SkillsVote: 에이전트 스킬의 수집부터 추천, 진화까지의 생명주기 거버넌스

초록

장기적 LLM 에이전트는 재사용 가능한 경험으로 전환될 수 있는 흔적을 남기지만, 원시 궤적은 잡음이 많고 제어하기 어렵다. 우리는 에이전트 스킬(Agent Skills)을 실행 가능한 스크립트와 절차에 대한 비실행 가능한 지침을 결합한 경험 스키마로 간주한다. 그러나 개방형 스킬 생태계에는 중복되고, 불균일하며, 환경에 민감한 산출물이 포함되어 있으며, 무분별한 업데이트는 향후 맥락을 오염시킬 수 있다. 우리는 에이전트 스킬의 수집, 추천, 진화에 이르는 수명 주기 거버넌스 프레임워크인 SkillsVote를 제시한다. SkillsVote는 백만 규모의 오픈소스 코퍼스에서 환경 요구사항, 품질, 검증 가능성을 프로파일링한 후, 검증 가능한 스킬을 위한 작업을 합성한다. 실행 전, SkillsVote는 구조화된 스킬 라이브러리 내에서 에이전트적 라이브러리 검색을 수행하여 지침적 스킬 맥락을 제공한다. 실행 후에는 궤적을 스킬 연결 하위 작업으로 분해하고, 결과를 스킬 사용, 에이전트 탐색, 환경, 결과 신호에 귀속시키며, 증거 기반 업데이트에 성공적인 재사용 가능 발견만을 허용한다. 평가에서 오프라인 진화는 Terminal-Bench 2.0에서 GPT-5.2의 성능을 최대 7.9%p 향상시키고, 온라인 진화는 SWE-Bench Pro에서 최대 2.6%p 향상시킨다. 전반적으로, 통제된 외부 스킬 라이브러리는 시스템이 노출, 귀속, 보존을 통제할 때 모델 업데이트 없이 고정된 에이전트를 개선할 수 있다.

English

Long-horizon LLM agents leave traces that could become reusable experience, but raw trajectories are noisy and hard to govern. We treat Agent Skills as an experience schema that couples executable scripts, with non-executable guidance on procedures. Yet open skill ecosystems contain redundant, uneven, environment-sensitive artifacts, and indiscriminate updates can pollute future context. We present SkillsVote, a lifecycle-governance framework for Agent Skills from collection and recommendation to evolution. SkillsVote profiles a million-scale open-source corpus for environment requirements, quality, and verifiability, then synthesizes tasks for verifiable skills.
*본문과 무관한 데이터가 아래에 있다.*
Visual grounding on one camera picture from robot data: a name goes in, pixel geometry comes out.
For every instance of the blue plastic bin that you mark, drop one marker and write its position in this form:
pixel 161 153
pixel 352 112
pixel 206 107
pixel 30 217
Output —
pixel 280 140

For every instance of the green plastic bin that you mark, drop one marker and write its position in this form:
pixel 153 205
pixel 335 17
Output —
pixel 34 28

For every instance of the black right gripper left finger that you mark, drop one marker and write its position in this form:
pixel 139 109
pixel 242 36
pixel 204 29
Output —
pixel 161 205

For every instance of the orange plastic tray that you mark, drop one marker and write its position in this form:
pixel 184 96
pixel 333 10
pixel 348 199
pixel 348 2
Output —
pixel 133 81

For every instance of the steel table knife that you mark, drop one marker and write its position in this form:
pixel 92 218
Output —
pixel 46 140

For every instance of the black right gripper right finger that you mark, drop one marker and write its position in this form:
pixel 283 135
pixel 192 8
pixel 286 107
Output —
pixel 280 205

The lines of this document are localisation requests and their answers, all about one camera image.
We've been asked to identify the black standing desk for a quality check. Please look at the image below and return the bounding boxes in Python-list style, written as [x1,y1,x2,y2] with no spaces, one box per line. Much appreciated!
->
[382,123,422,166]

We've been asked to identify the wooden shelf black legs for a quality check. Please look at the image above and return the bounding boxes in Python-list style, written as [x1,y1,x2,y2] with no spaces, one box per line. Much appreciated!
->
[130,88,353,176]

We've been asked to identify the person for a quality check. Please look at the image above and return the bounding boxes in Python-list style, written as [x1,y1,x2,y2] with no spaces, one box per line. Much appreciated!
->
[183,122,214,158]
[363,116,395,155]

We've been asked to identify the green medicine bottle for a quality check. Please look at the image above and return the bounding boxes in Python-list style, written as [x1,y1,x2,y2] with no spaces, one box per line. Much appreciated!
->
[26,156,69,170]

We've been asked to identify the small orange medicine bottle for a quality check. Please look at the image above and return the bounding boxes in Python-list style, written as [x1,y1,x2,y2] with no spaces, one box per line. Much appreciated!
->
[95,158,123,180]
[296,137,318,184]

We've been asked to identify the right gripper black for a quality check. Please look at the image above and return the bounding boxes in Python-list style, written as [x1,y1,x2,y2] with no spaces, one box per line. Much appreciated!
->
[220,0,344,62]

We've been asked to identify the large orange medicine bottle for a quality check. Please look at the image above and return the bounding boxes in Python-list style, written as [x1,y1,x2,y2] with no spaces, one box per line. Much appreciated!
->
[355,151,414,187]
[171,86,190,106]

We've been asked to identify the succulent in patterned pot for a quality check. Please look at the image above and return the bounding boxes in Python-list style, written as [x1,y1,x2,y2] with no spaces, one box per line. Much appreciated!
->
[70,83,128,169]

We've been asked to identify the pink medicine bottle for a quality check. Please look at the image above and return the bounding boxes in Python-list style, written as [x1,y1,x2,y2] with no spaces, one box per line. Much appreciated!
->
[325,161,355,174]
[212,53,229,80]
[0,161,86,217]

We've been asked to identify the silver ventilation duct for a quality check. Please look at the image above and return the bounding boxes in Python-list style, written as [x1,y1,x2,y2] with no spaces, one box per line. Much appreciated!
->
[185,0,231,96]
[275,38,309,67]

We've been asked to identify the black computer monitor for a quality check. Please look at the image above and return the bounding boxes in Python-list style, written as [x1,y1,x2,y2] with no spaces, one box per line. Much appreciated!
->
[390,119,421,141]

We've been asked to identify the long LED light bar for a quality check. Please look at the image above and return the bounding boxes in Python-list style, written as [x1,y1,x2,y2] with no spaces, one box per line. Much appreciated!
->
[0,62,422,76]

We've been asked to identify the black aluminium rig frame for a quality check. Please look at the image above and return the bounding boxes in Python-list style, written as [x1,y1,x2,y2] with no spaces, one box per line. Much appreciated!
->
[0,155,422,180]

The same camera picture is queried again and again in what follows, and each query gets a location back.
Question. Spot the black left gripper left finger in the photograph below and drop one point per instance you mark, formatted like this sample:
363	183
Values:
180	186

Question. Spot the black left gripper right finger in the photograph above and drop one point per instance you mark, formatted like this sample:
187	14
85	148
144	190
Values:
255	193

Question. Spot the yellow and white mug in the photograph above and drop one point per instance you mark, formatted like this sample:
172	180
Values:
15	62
Before execution, SkillsVote performs agentic library search over structured skill library to expose instructional skill context. After execution, it decomposes trajectories into skill-linked subtasks, attributes outcomes to skill use, agent exploration, environment, and result signals, and admits only successful reusable discoveries to evidence-gated updates. In our evaluation, offline evolution improves GPT-5.2 on Terminal-Bench 2.0 by up to 7.9 pp, while online evolution improves SWE-Bench Pro by up to 2.6 pp. Overall, governed external skill libraries can improve frozen agents without model updates when systems control exposure, credit, and preservation.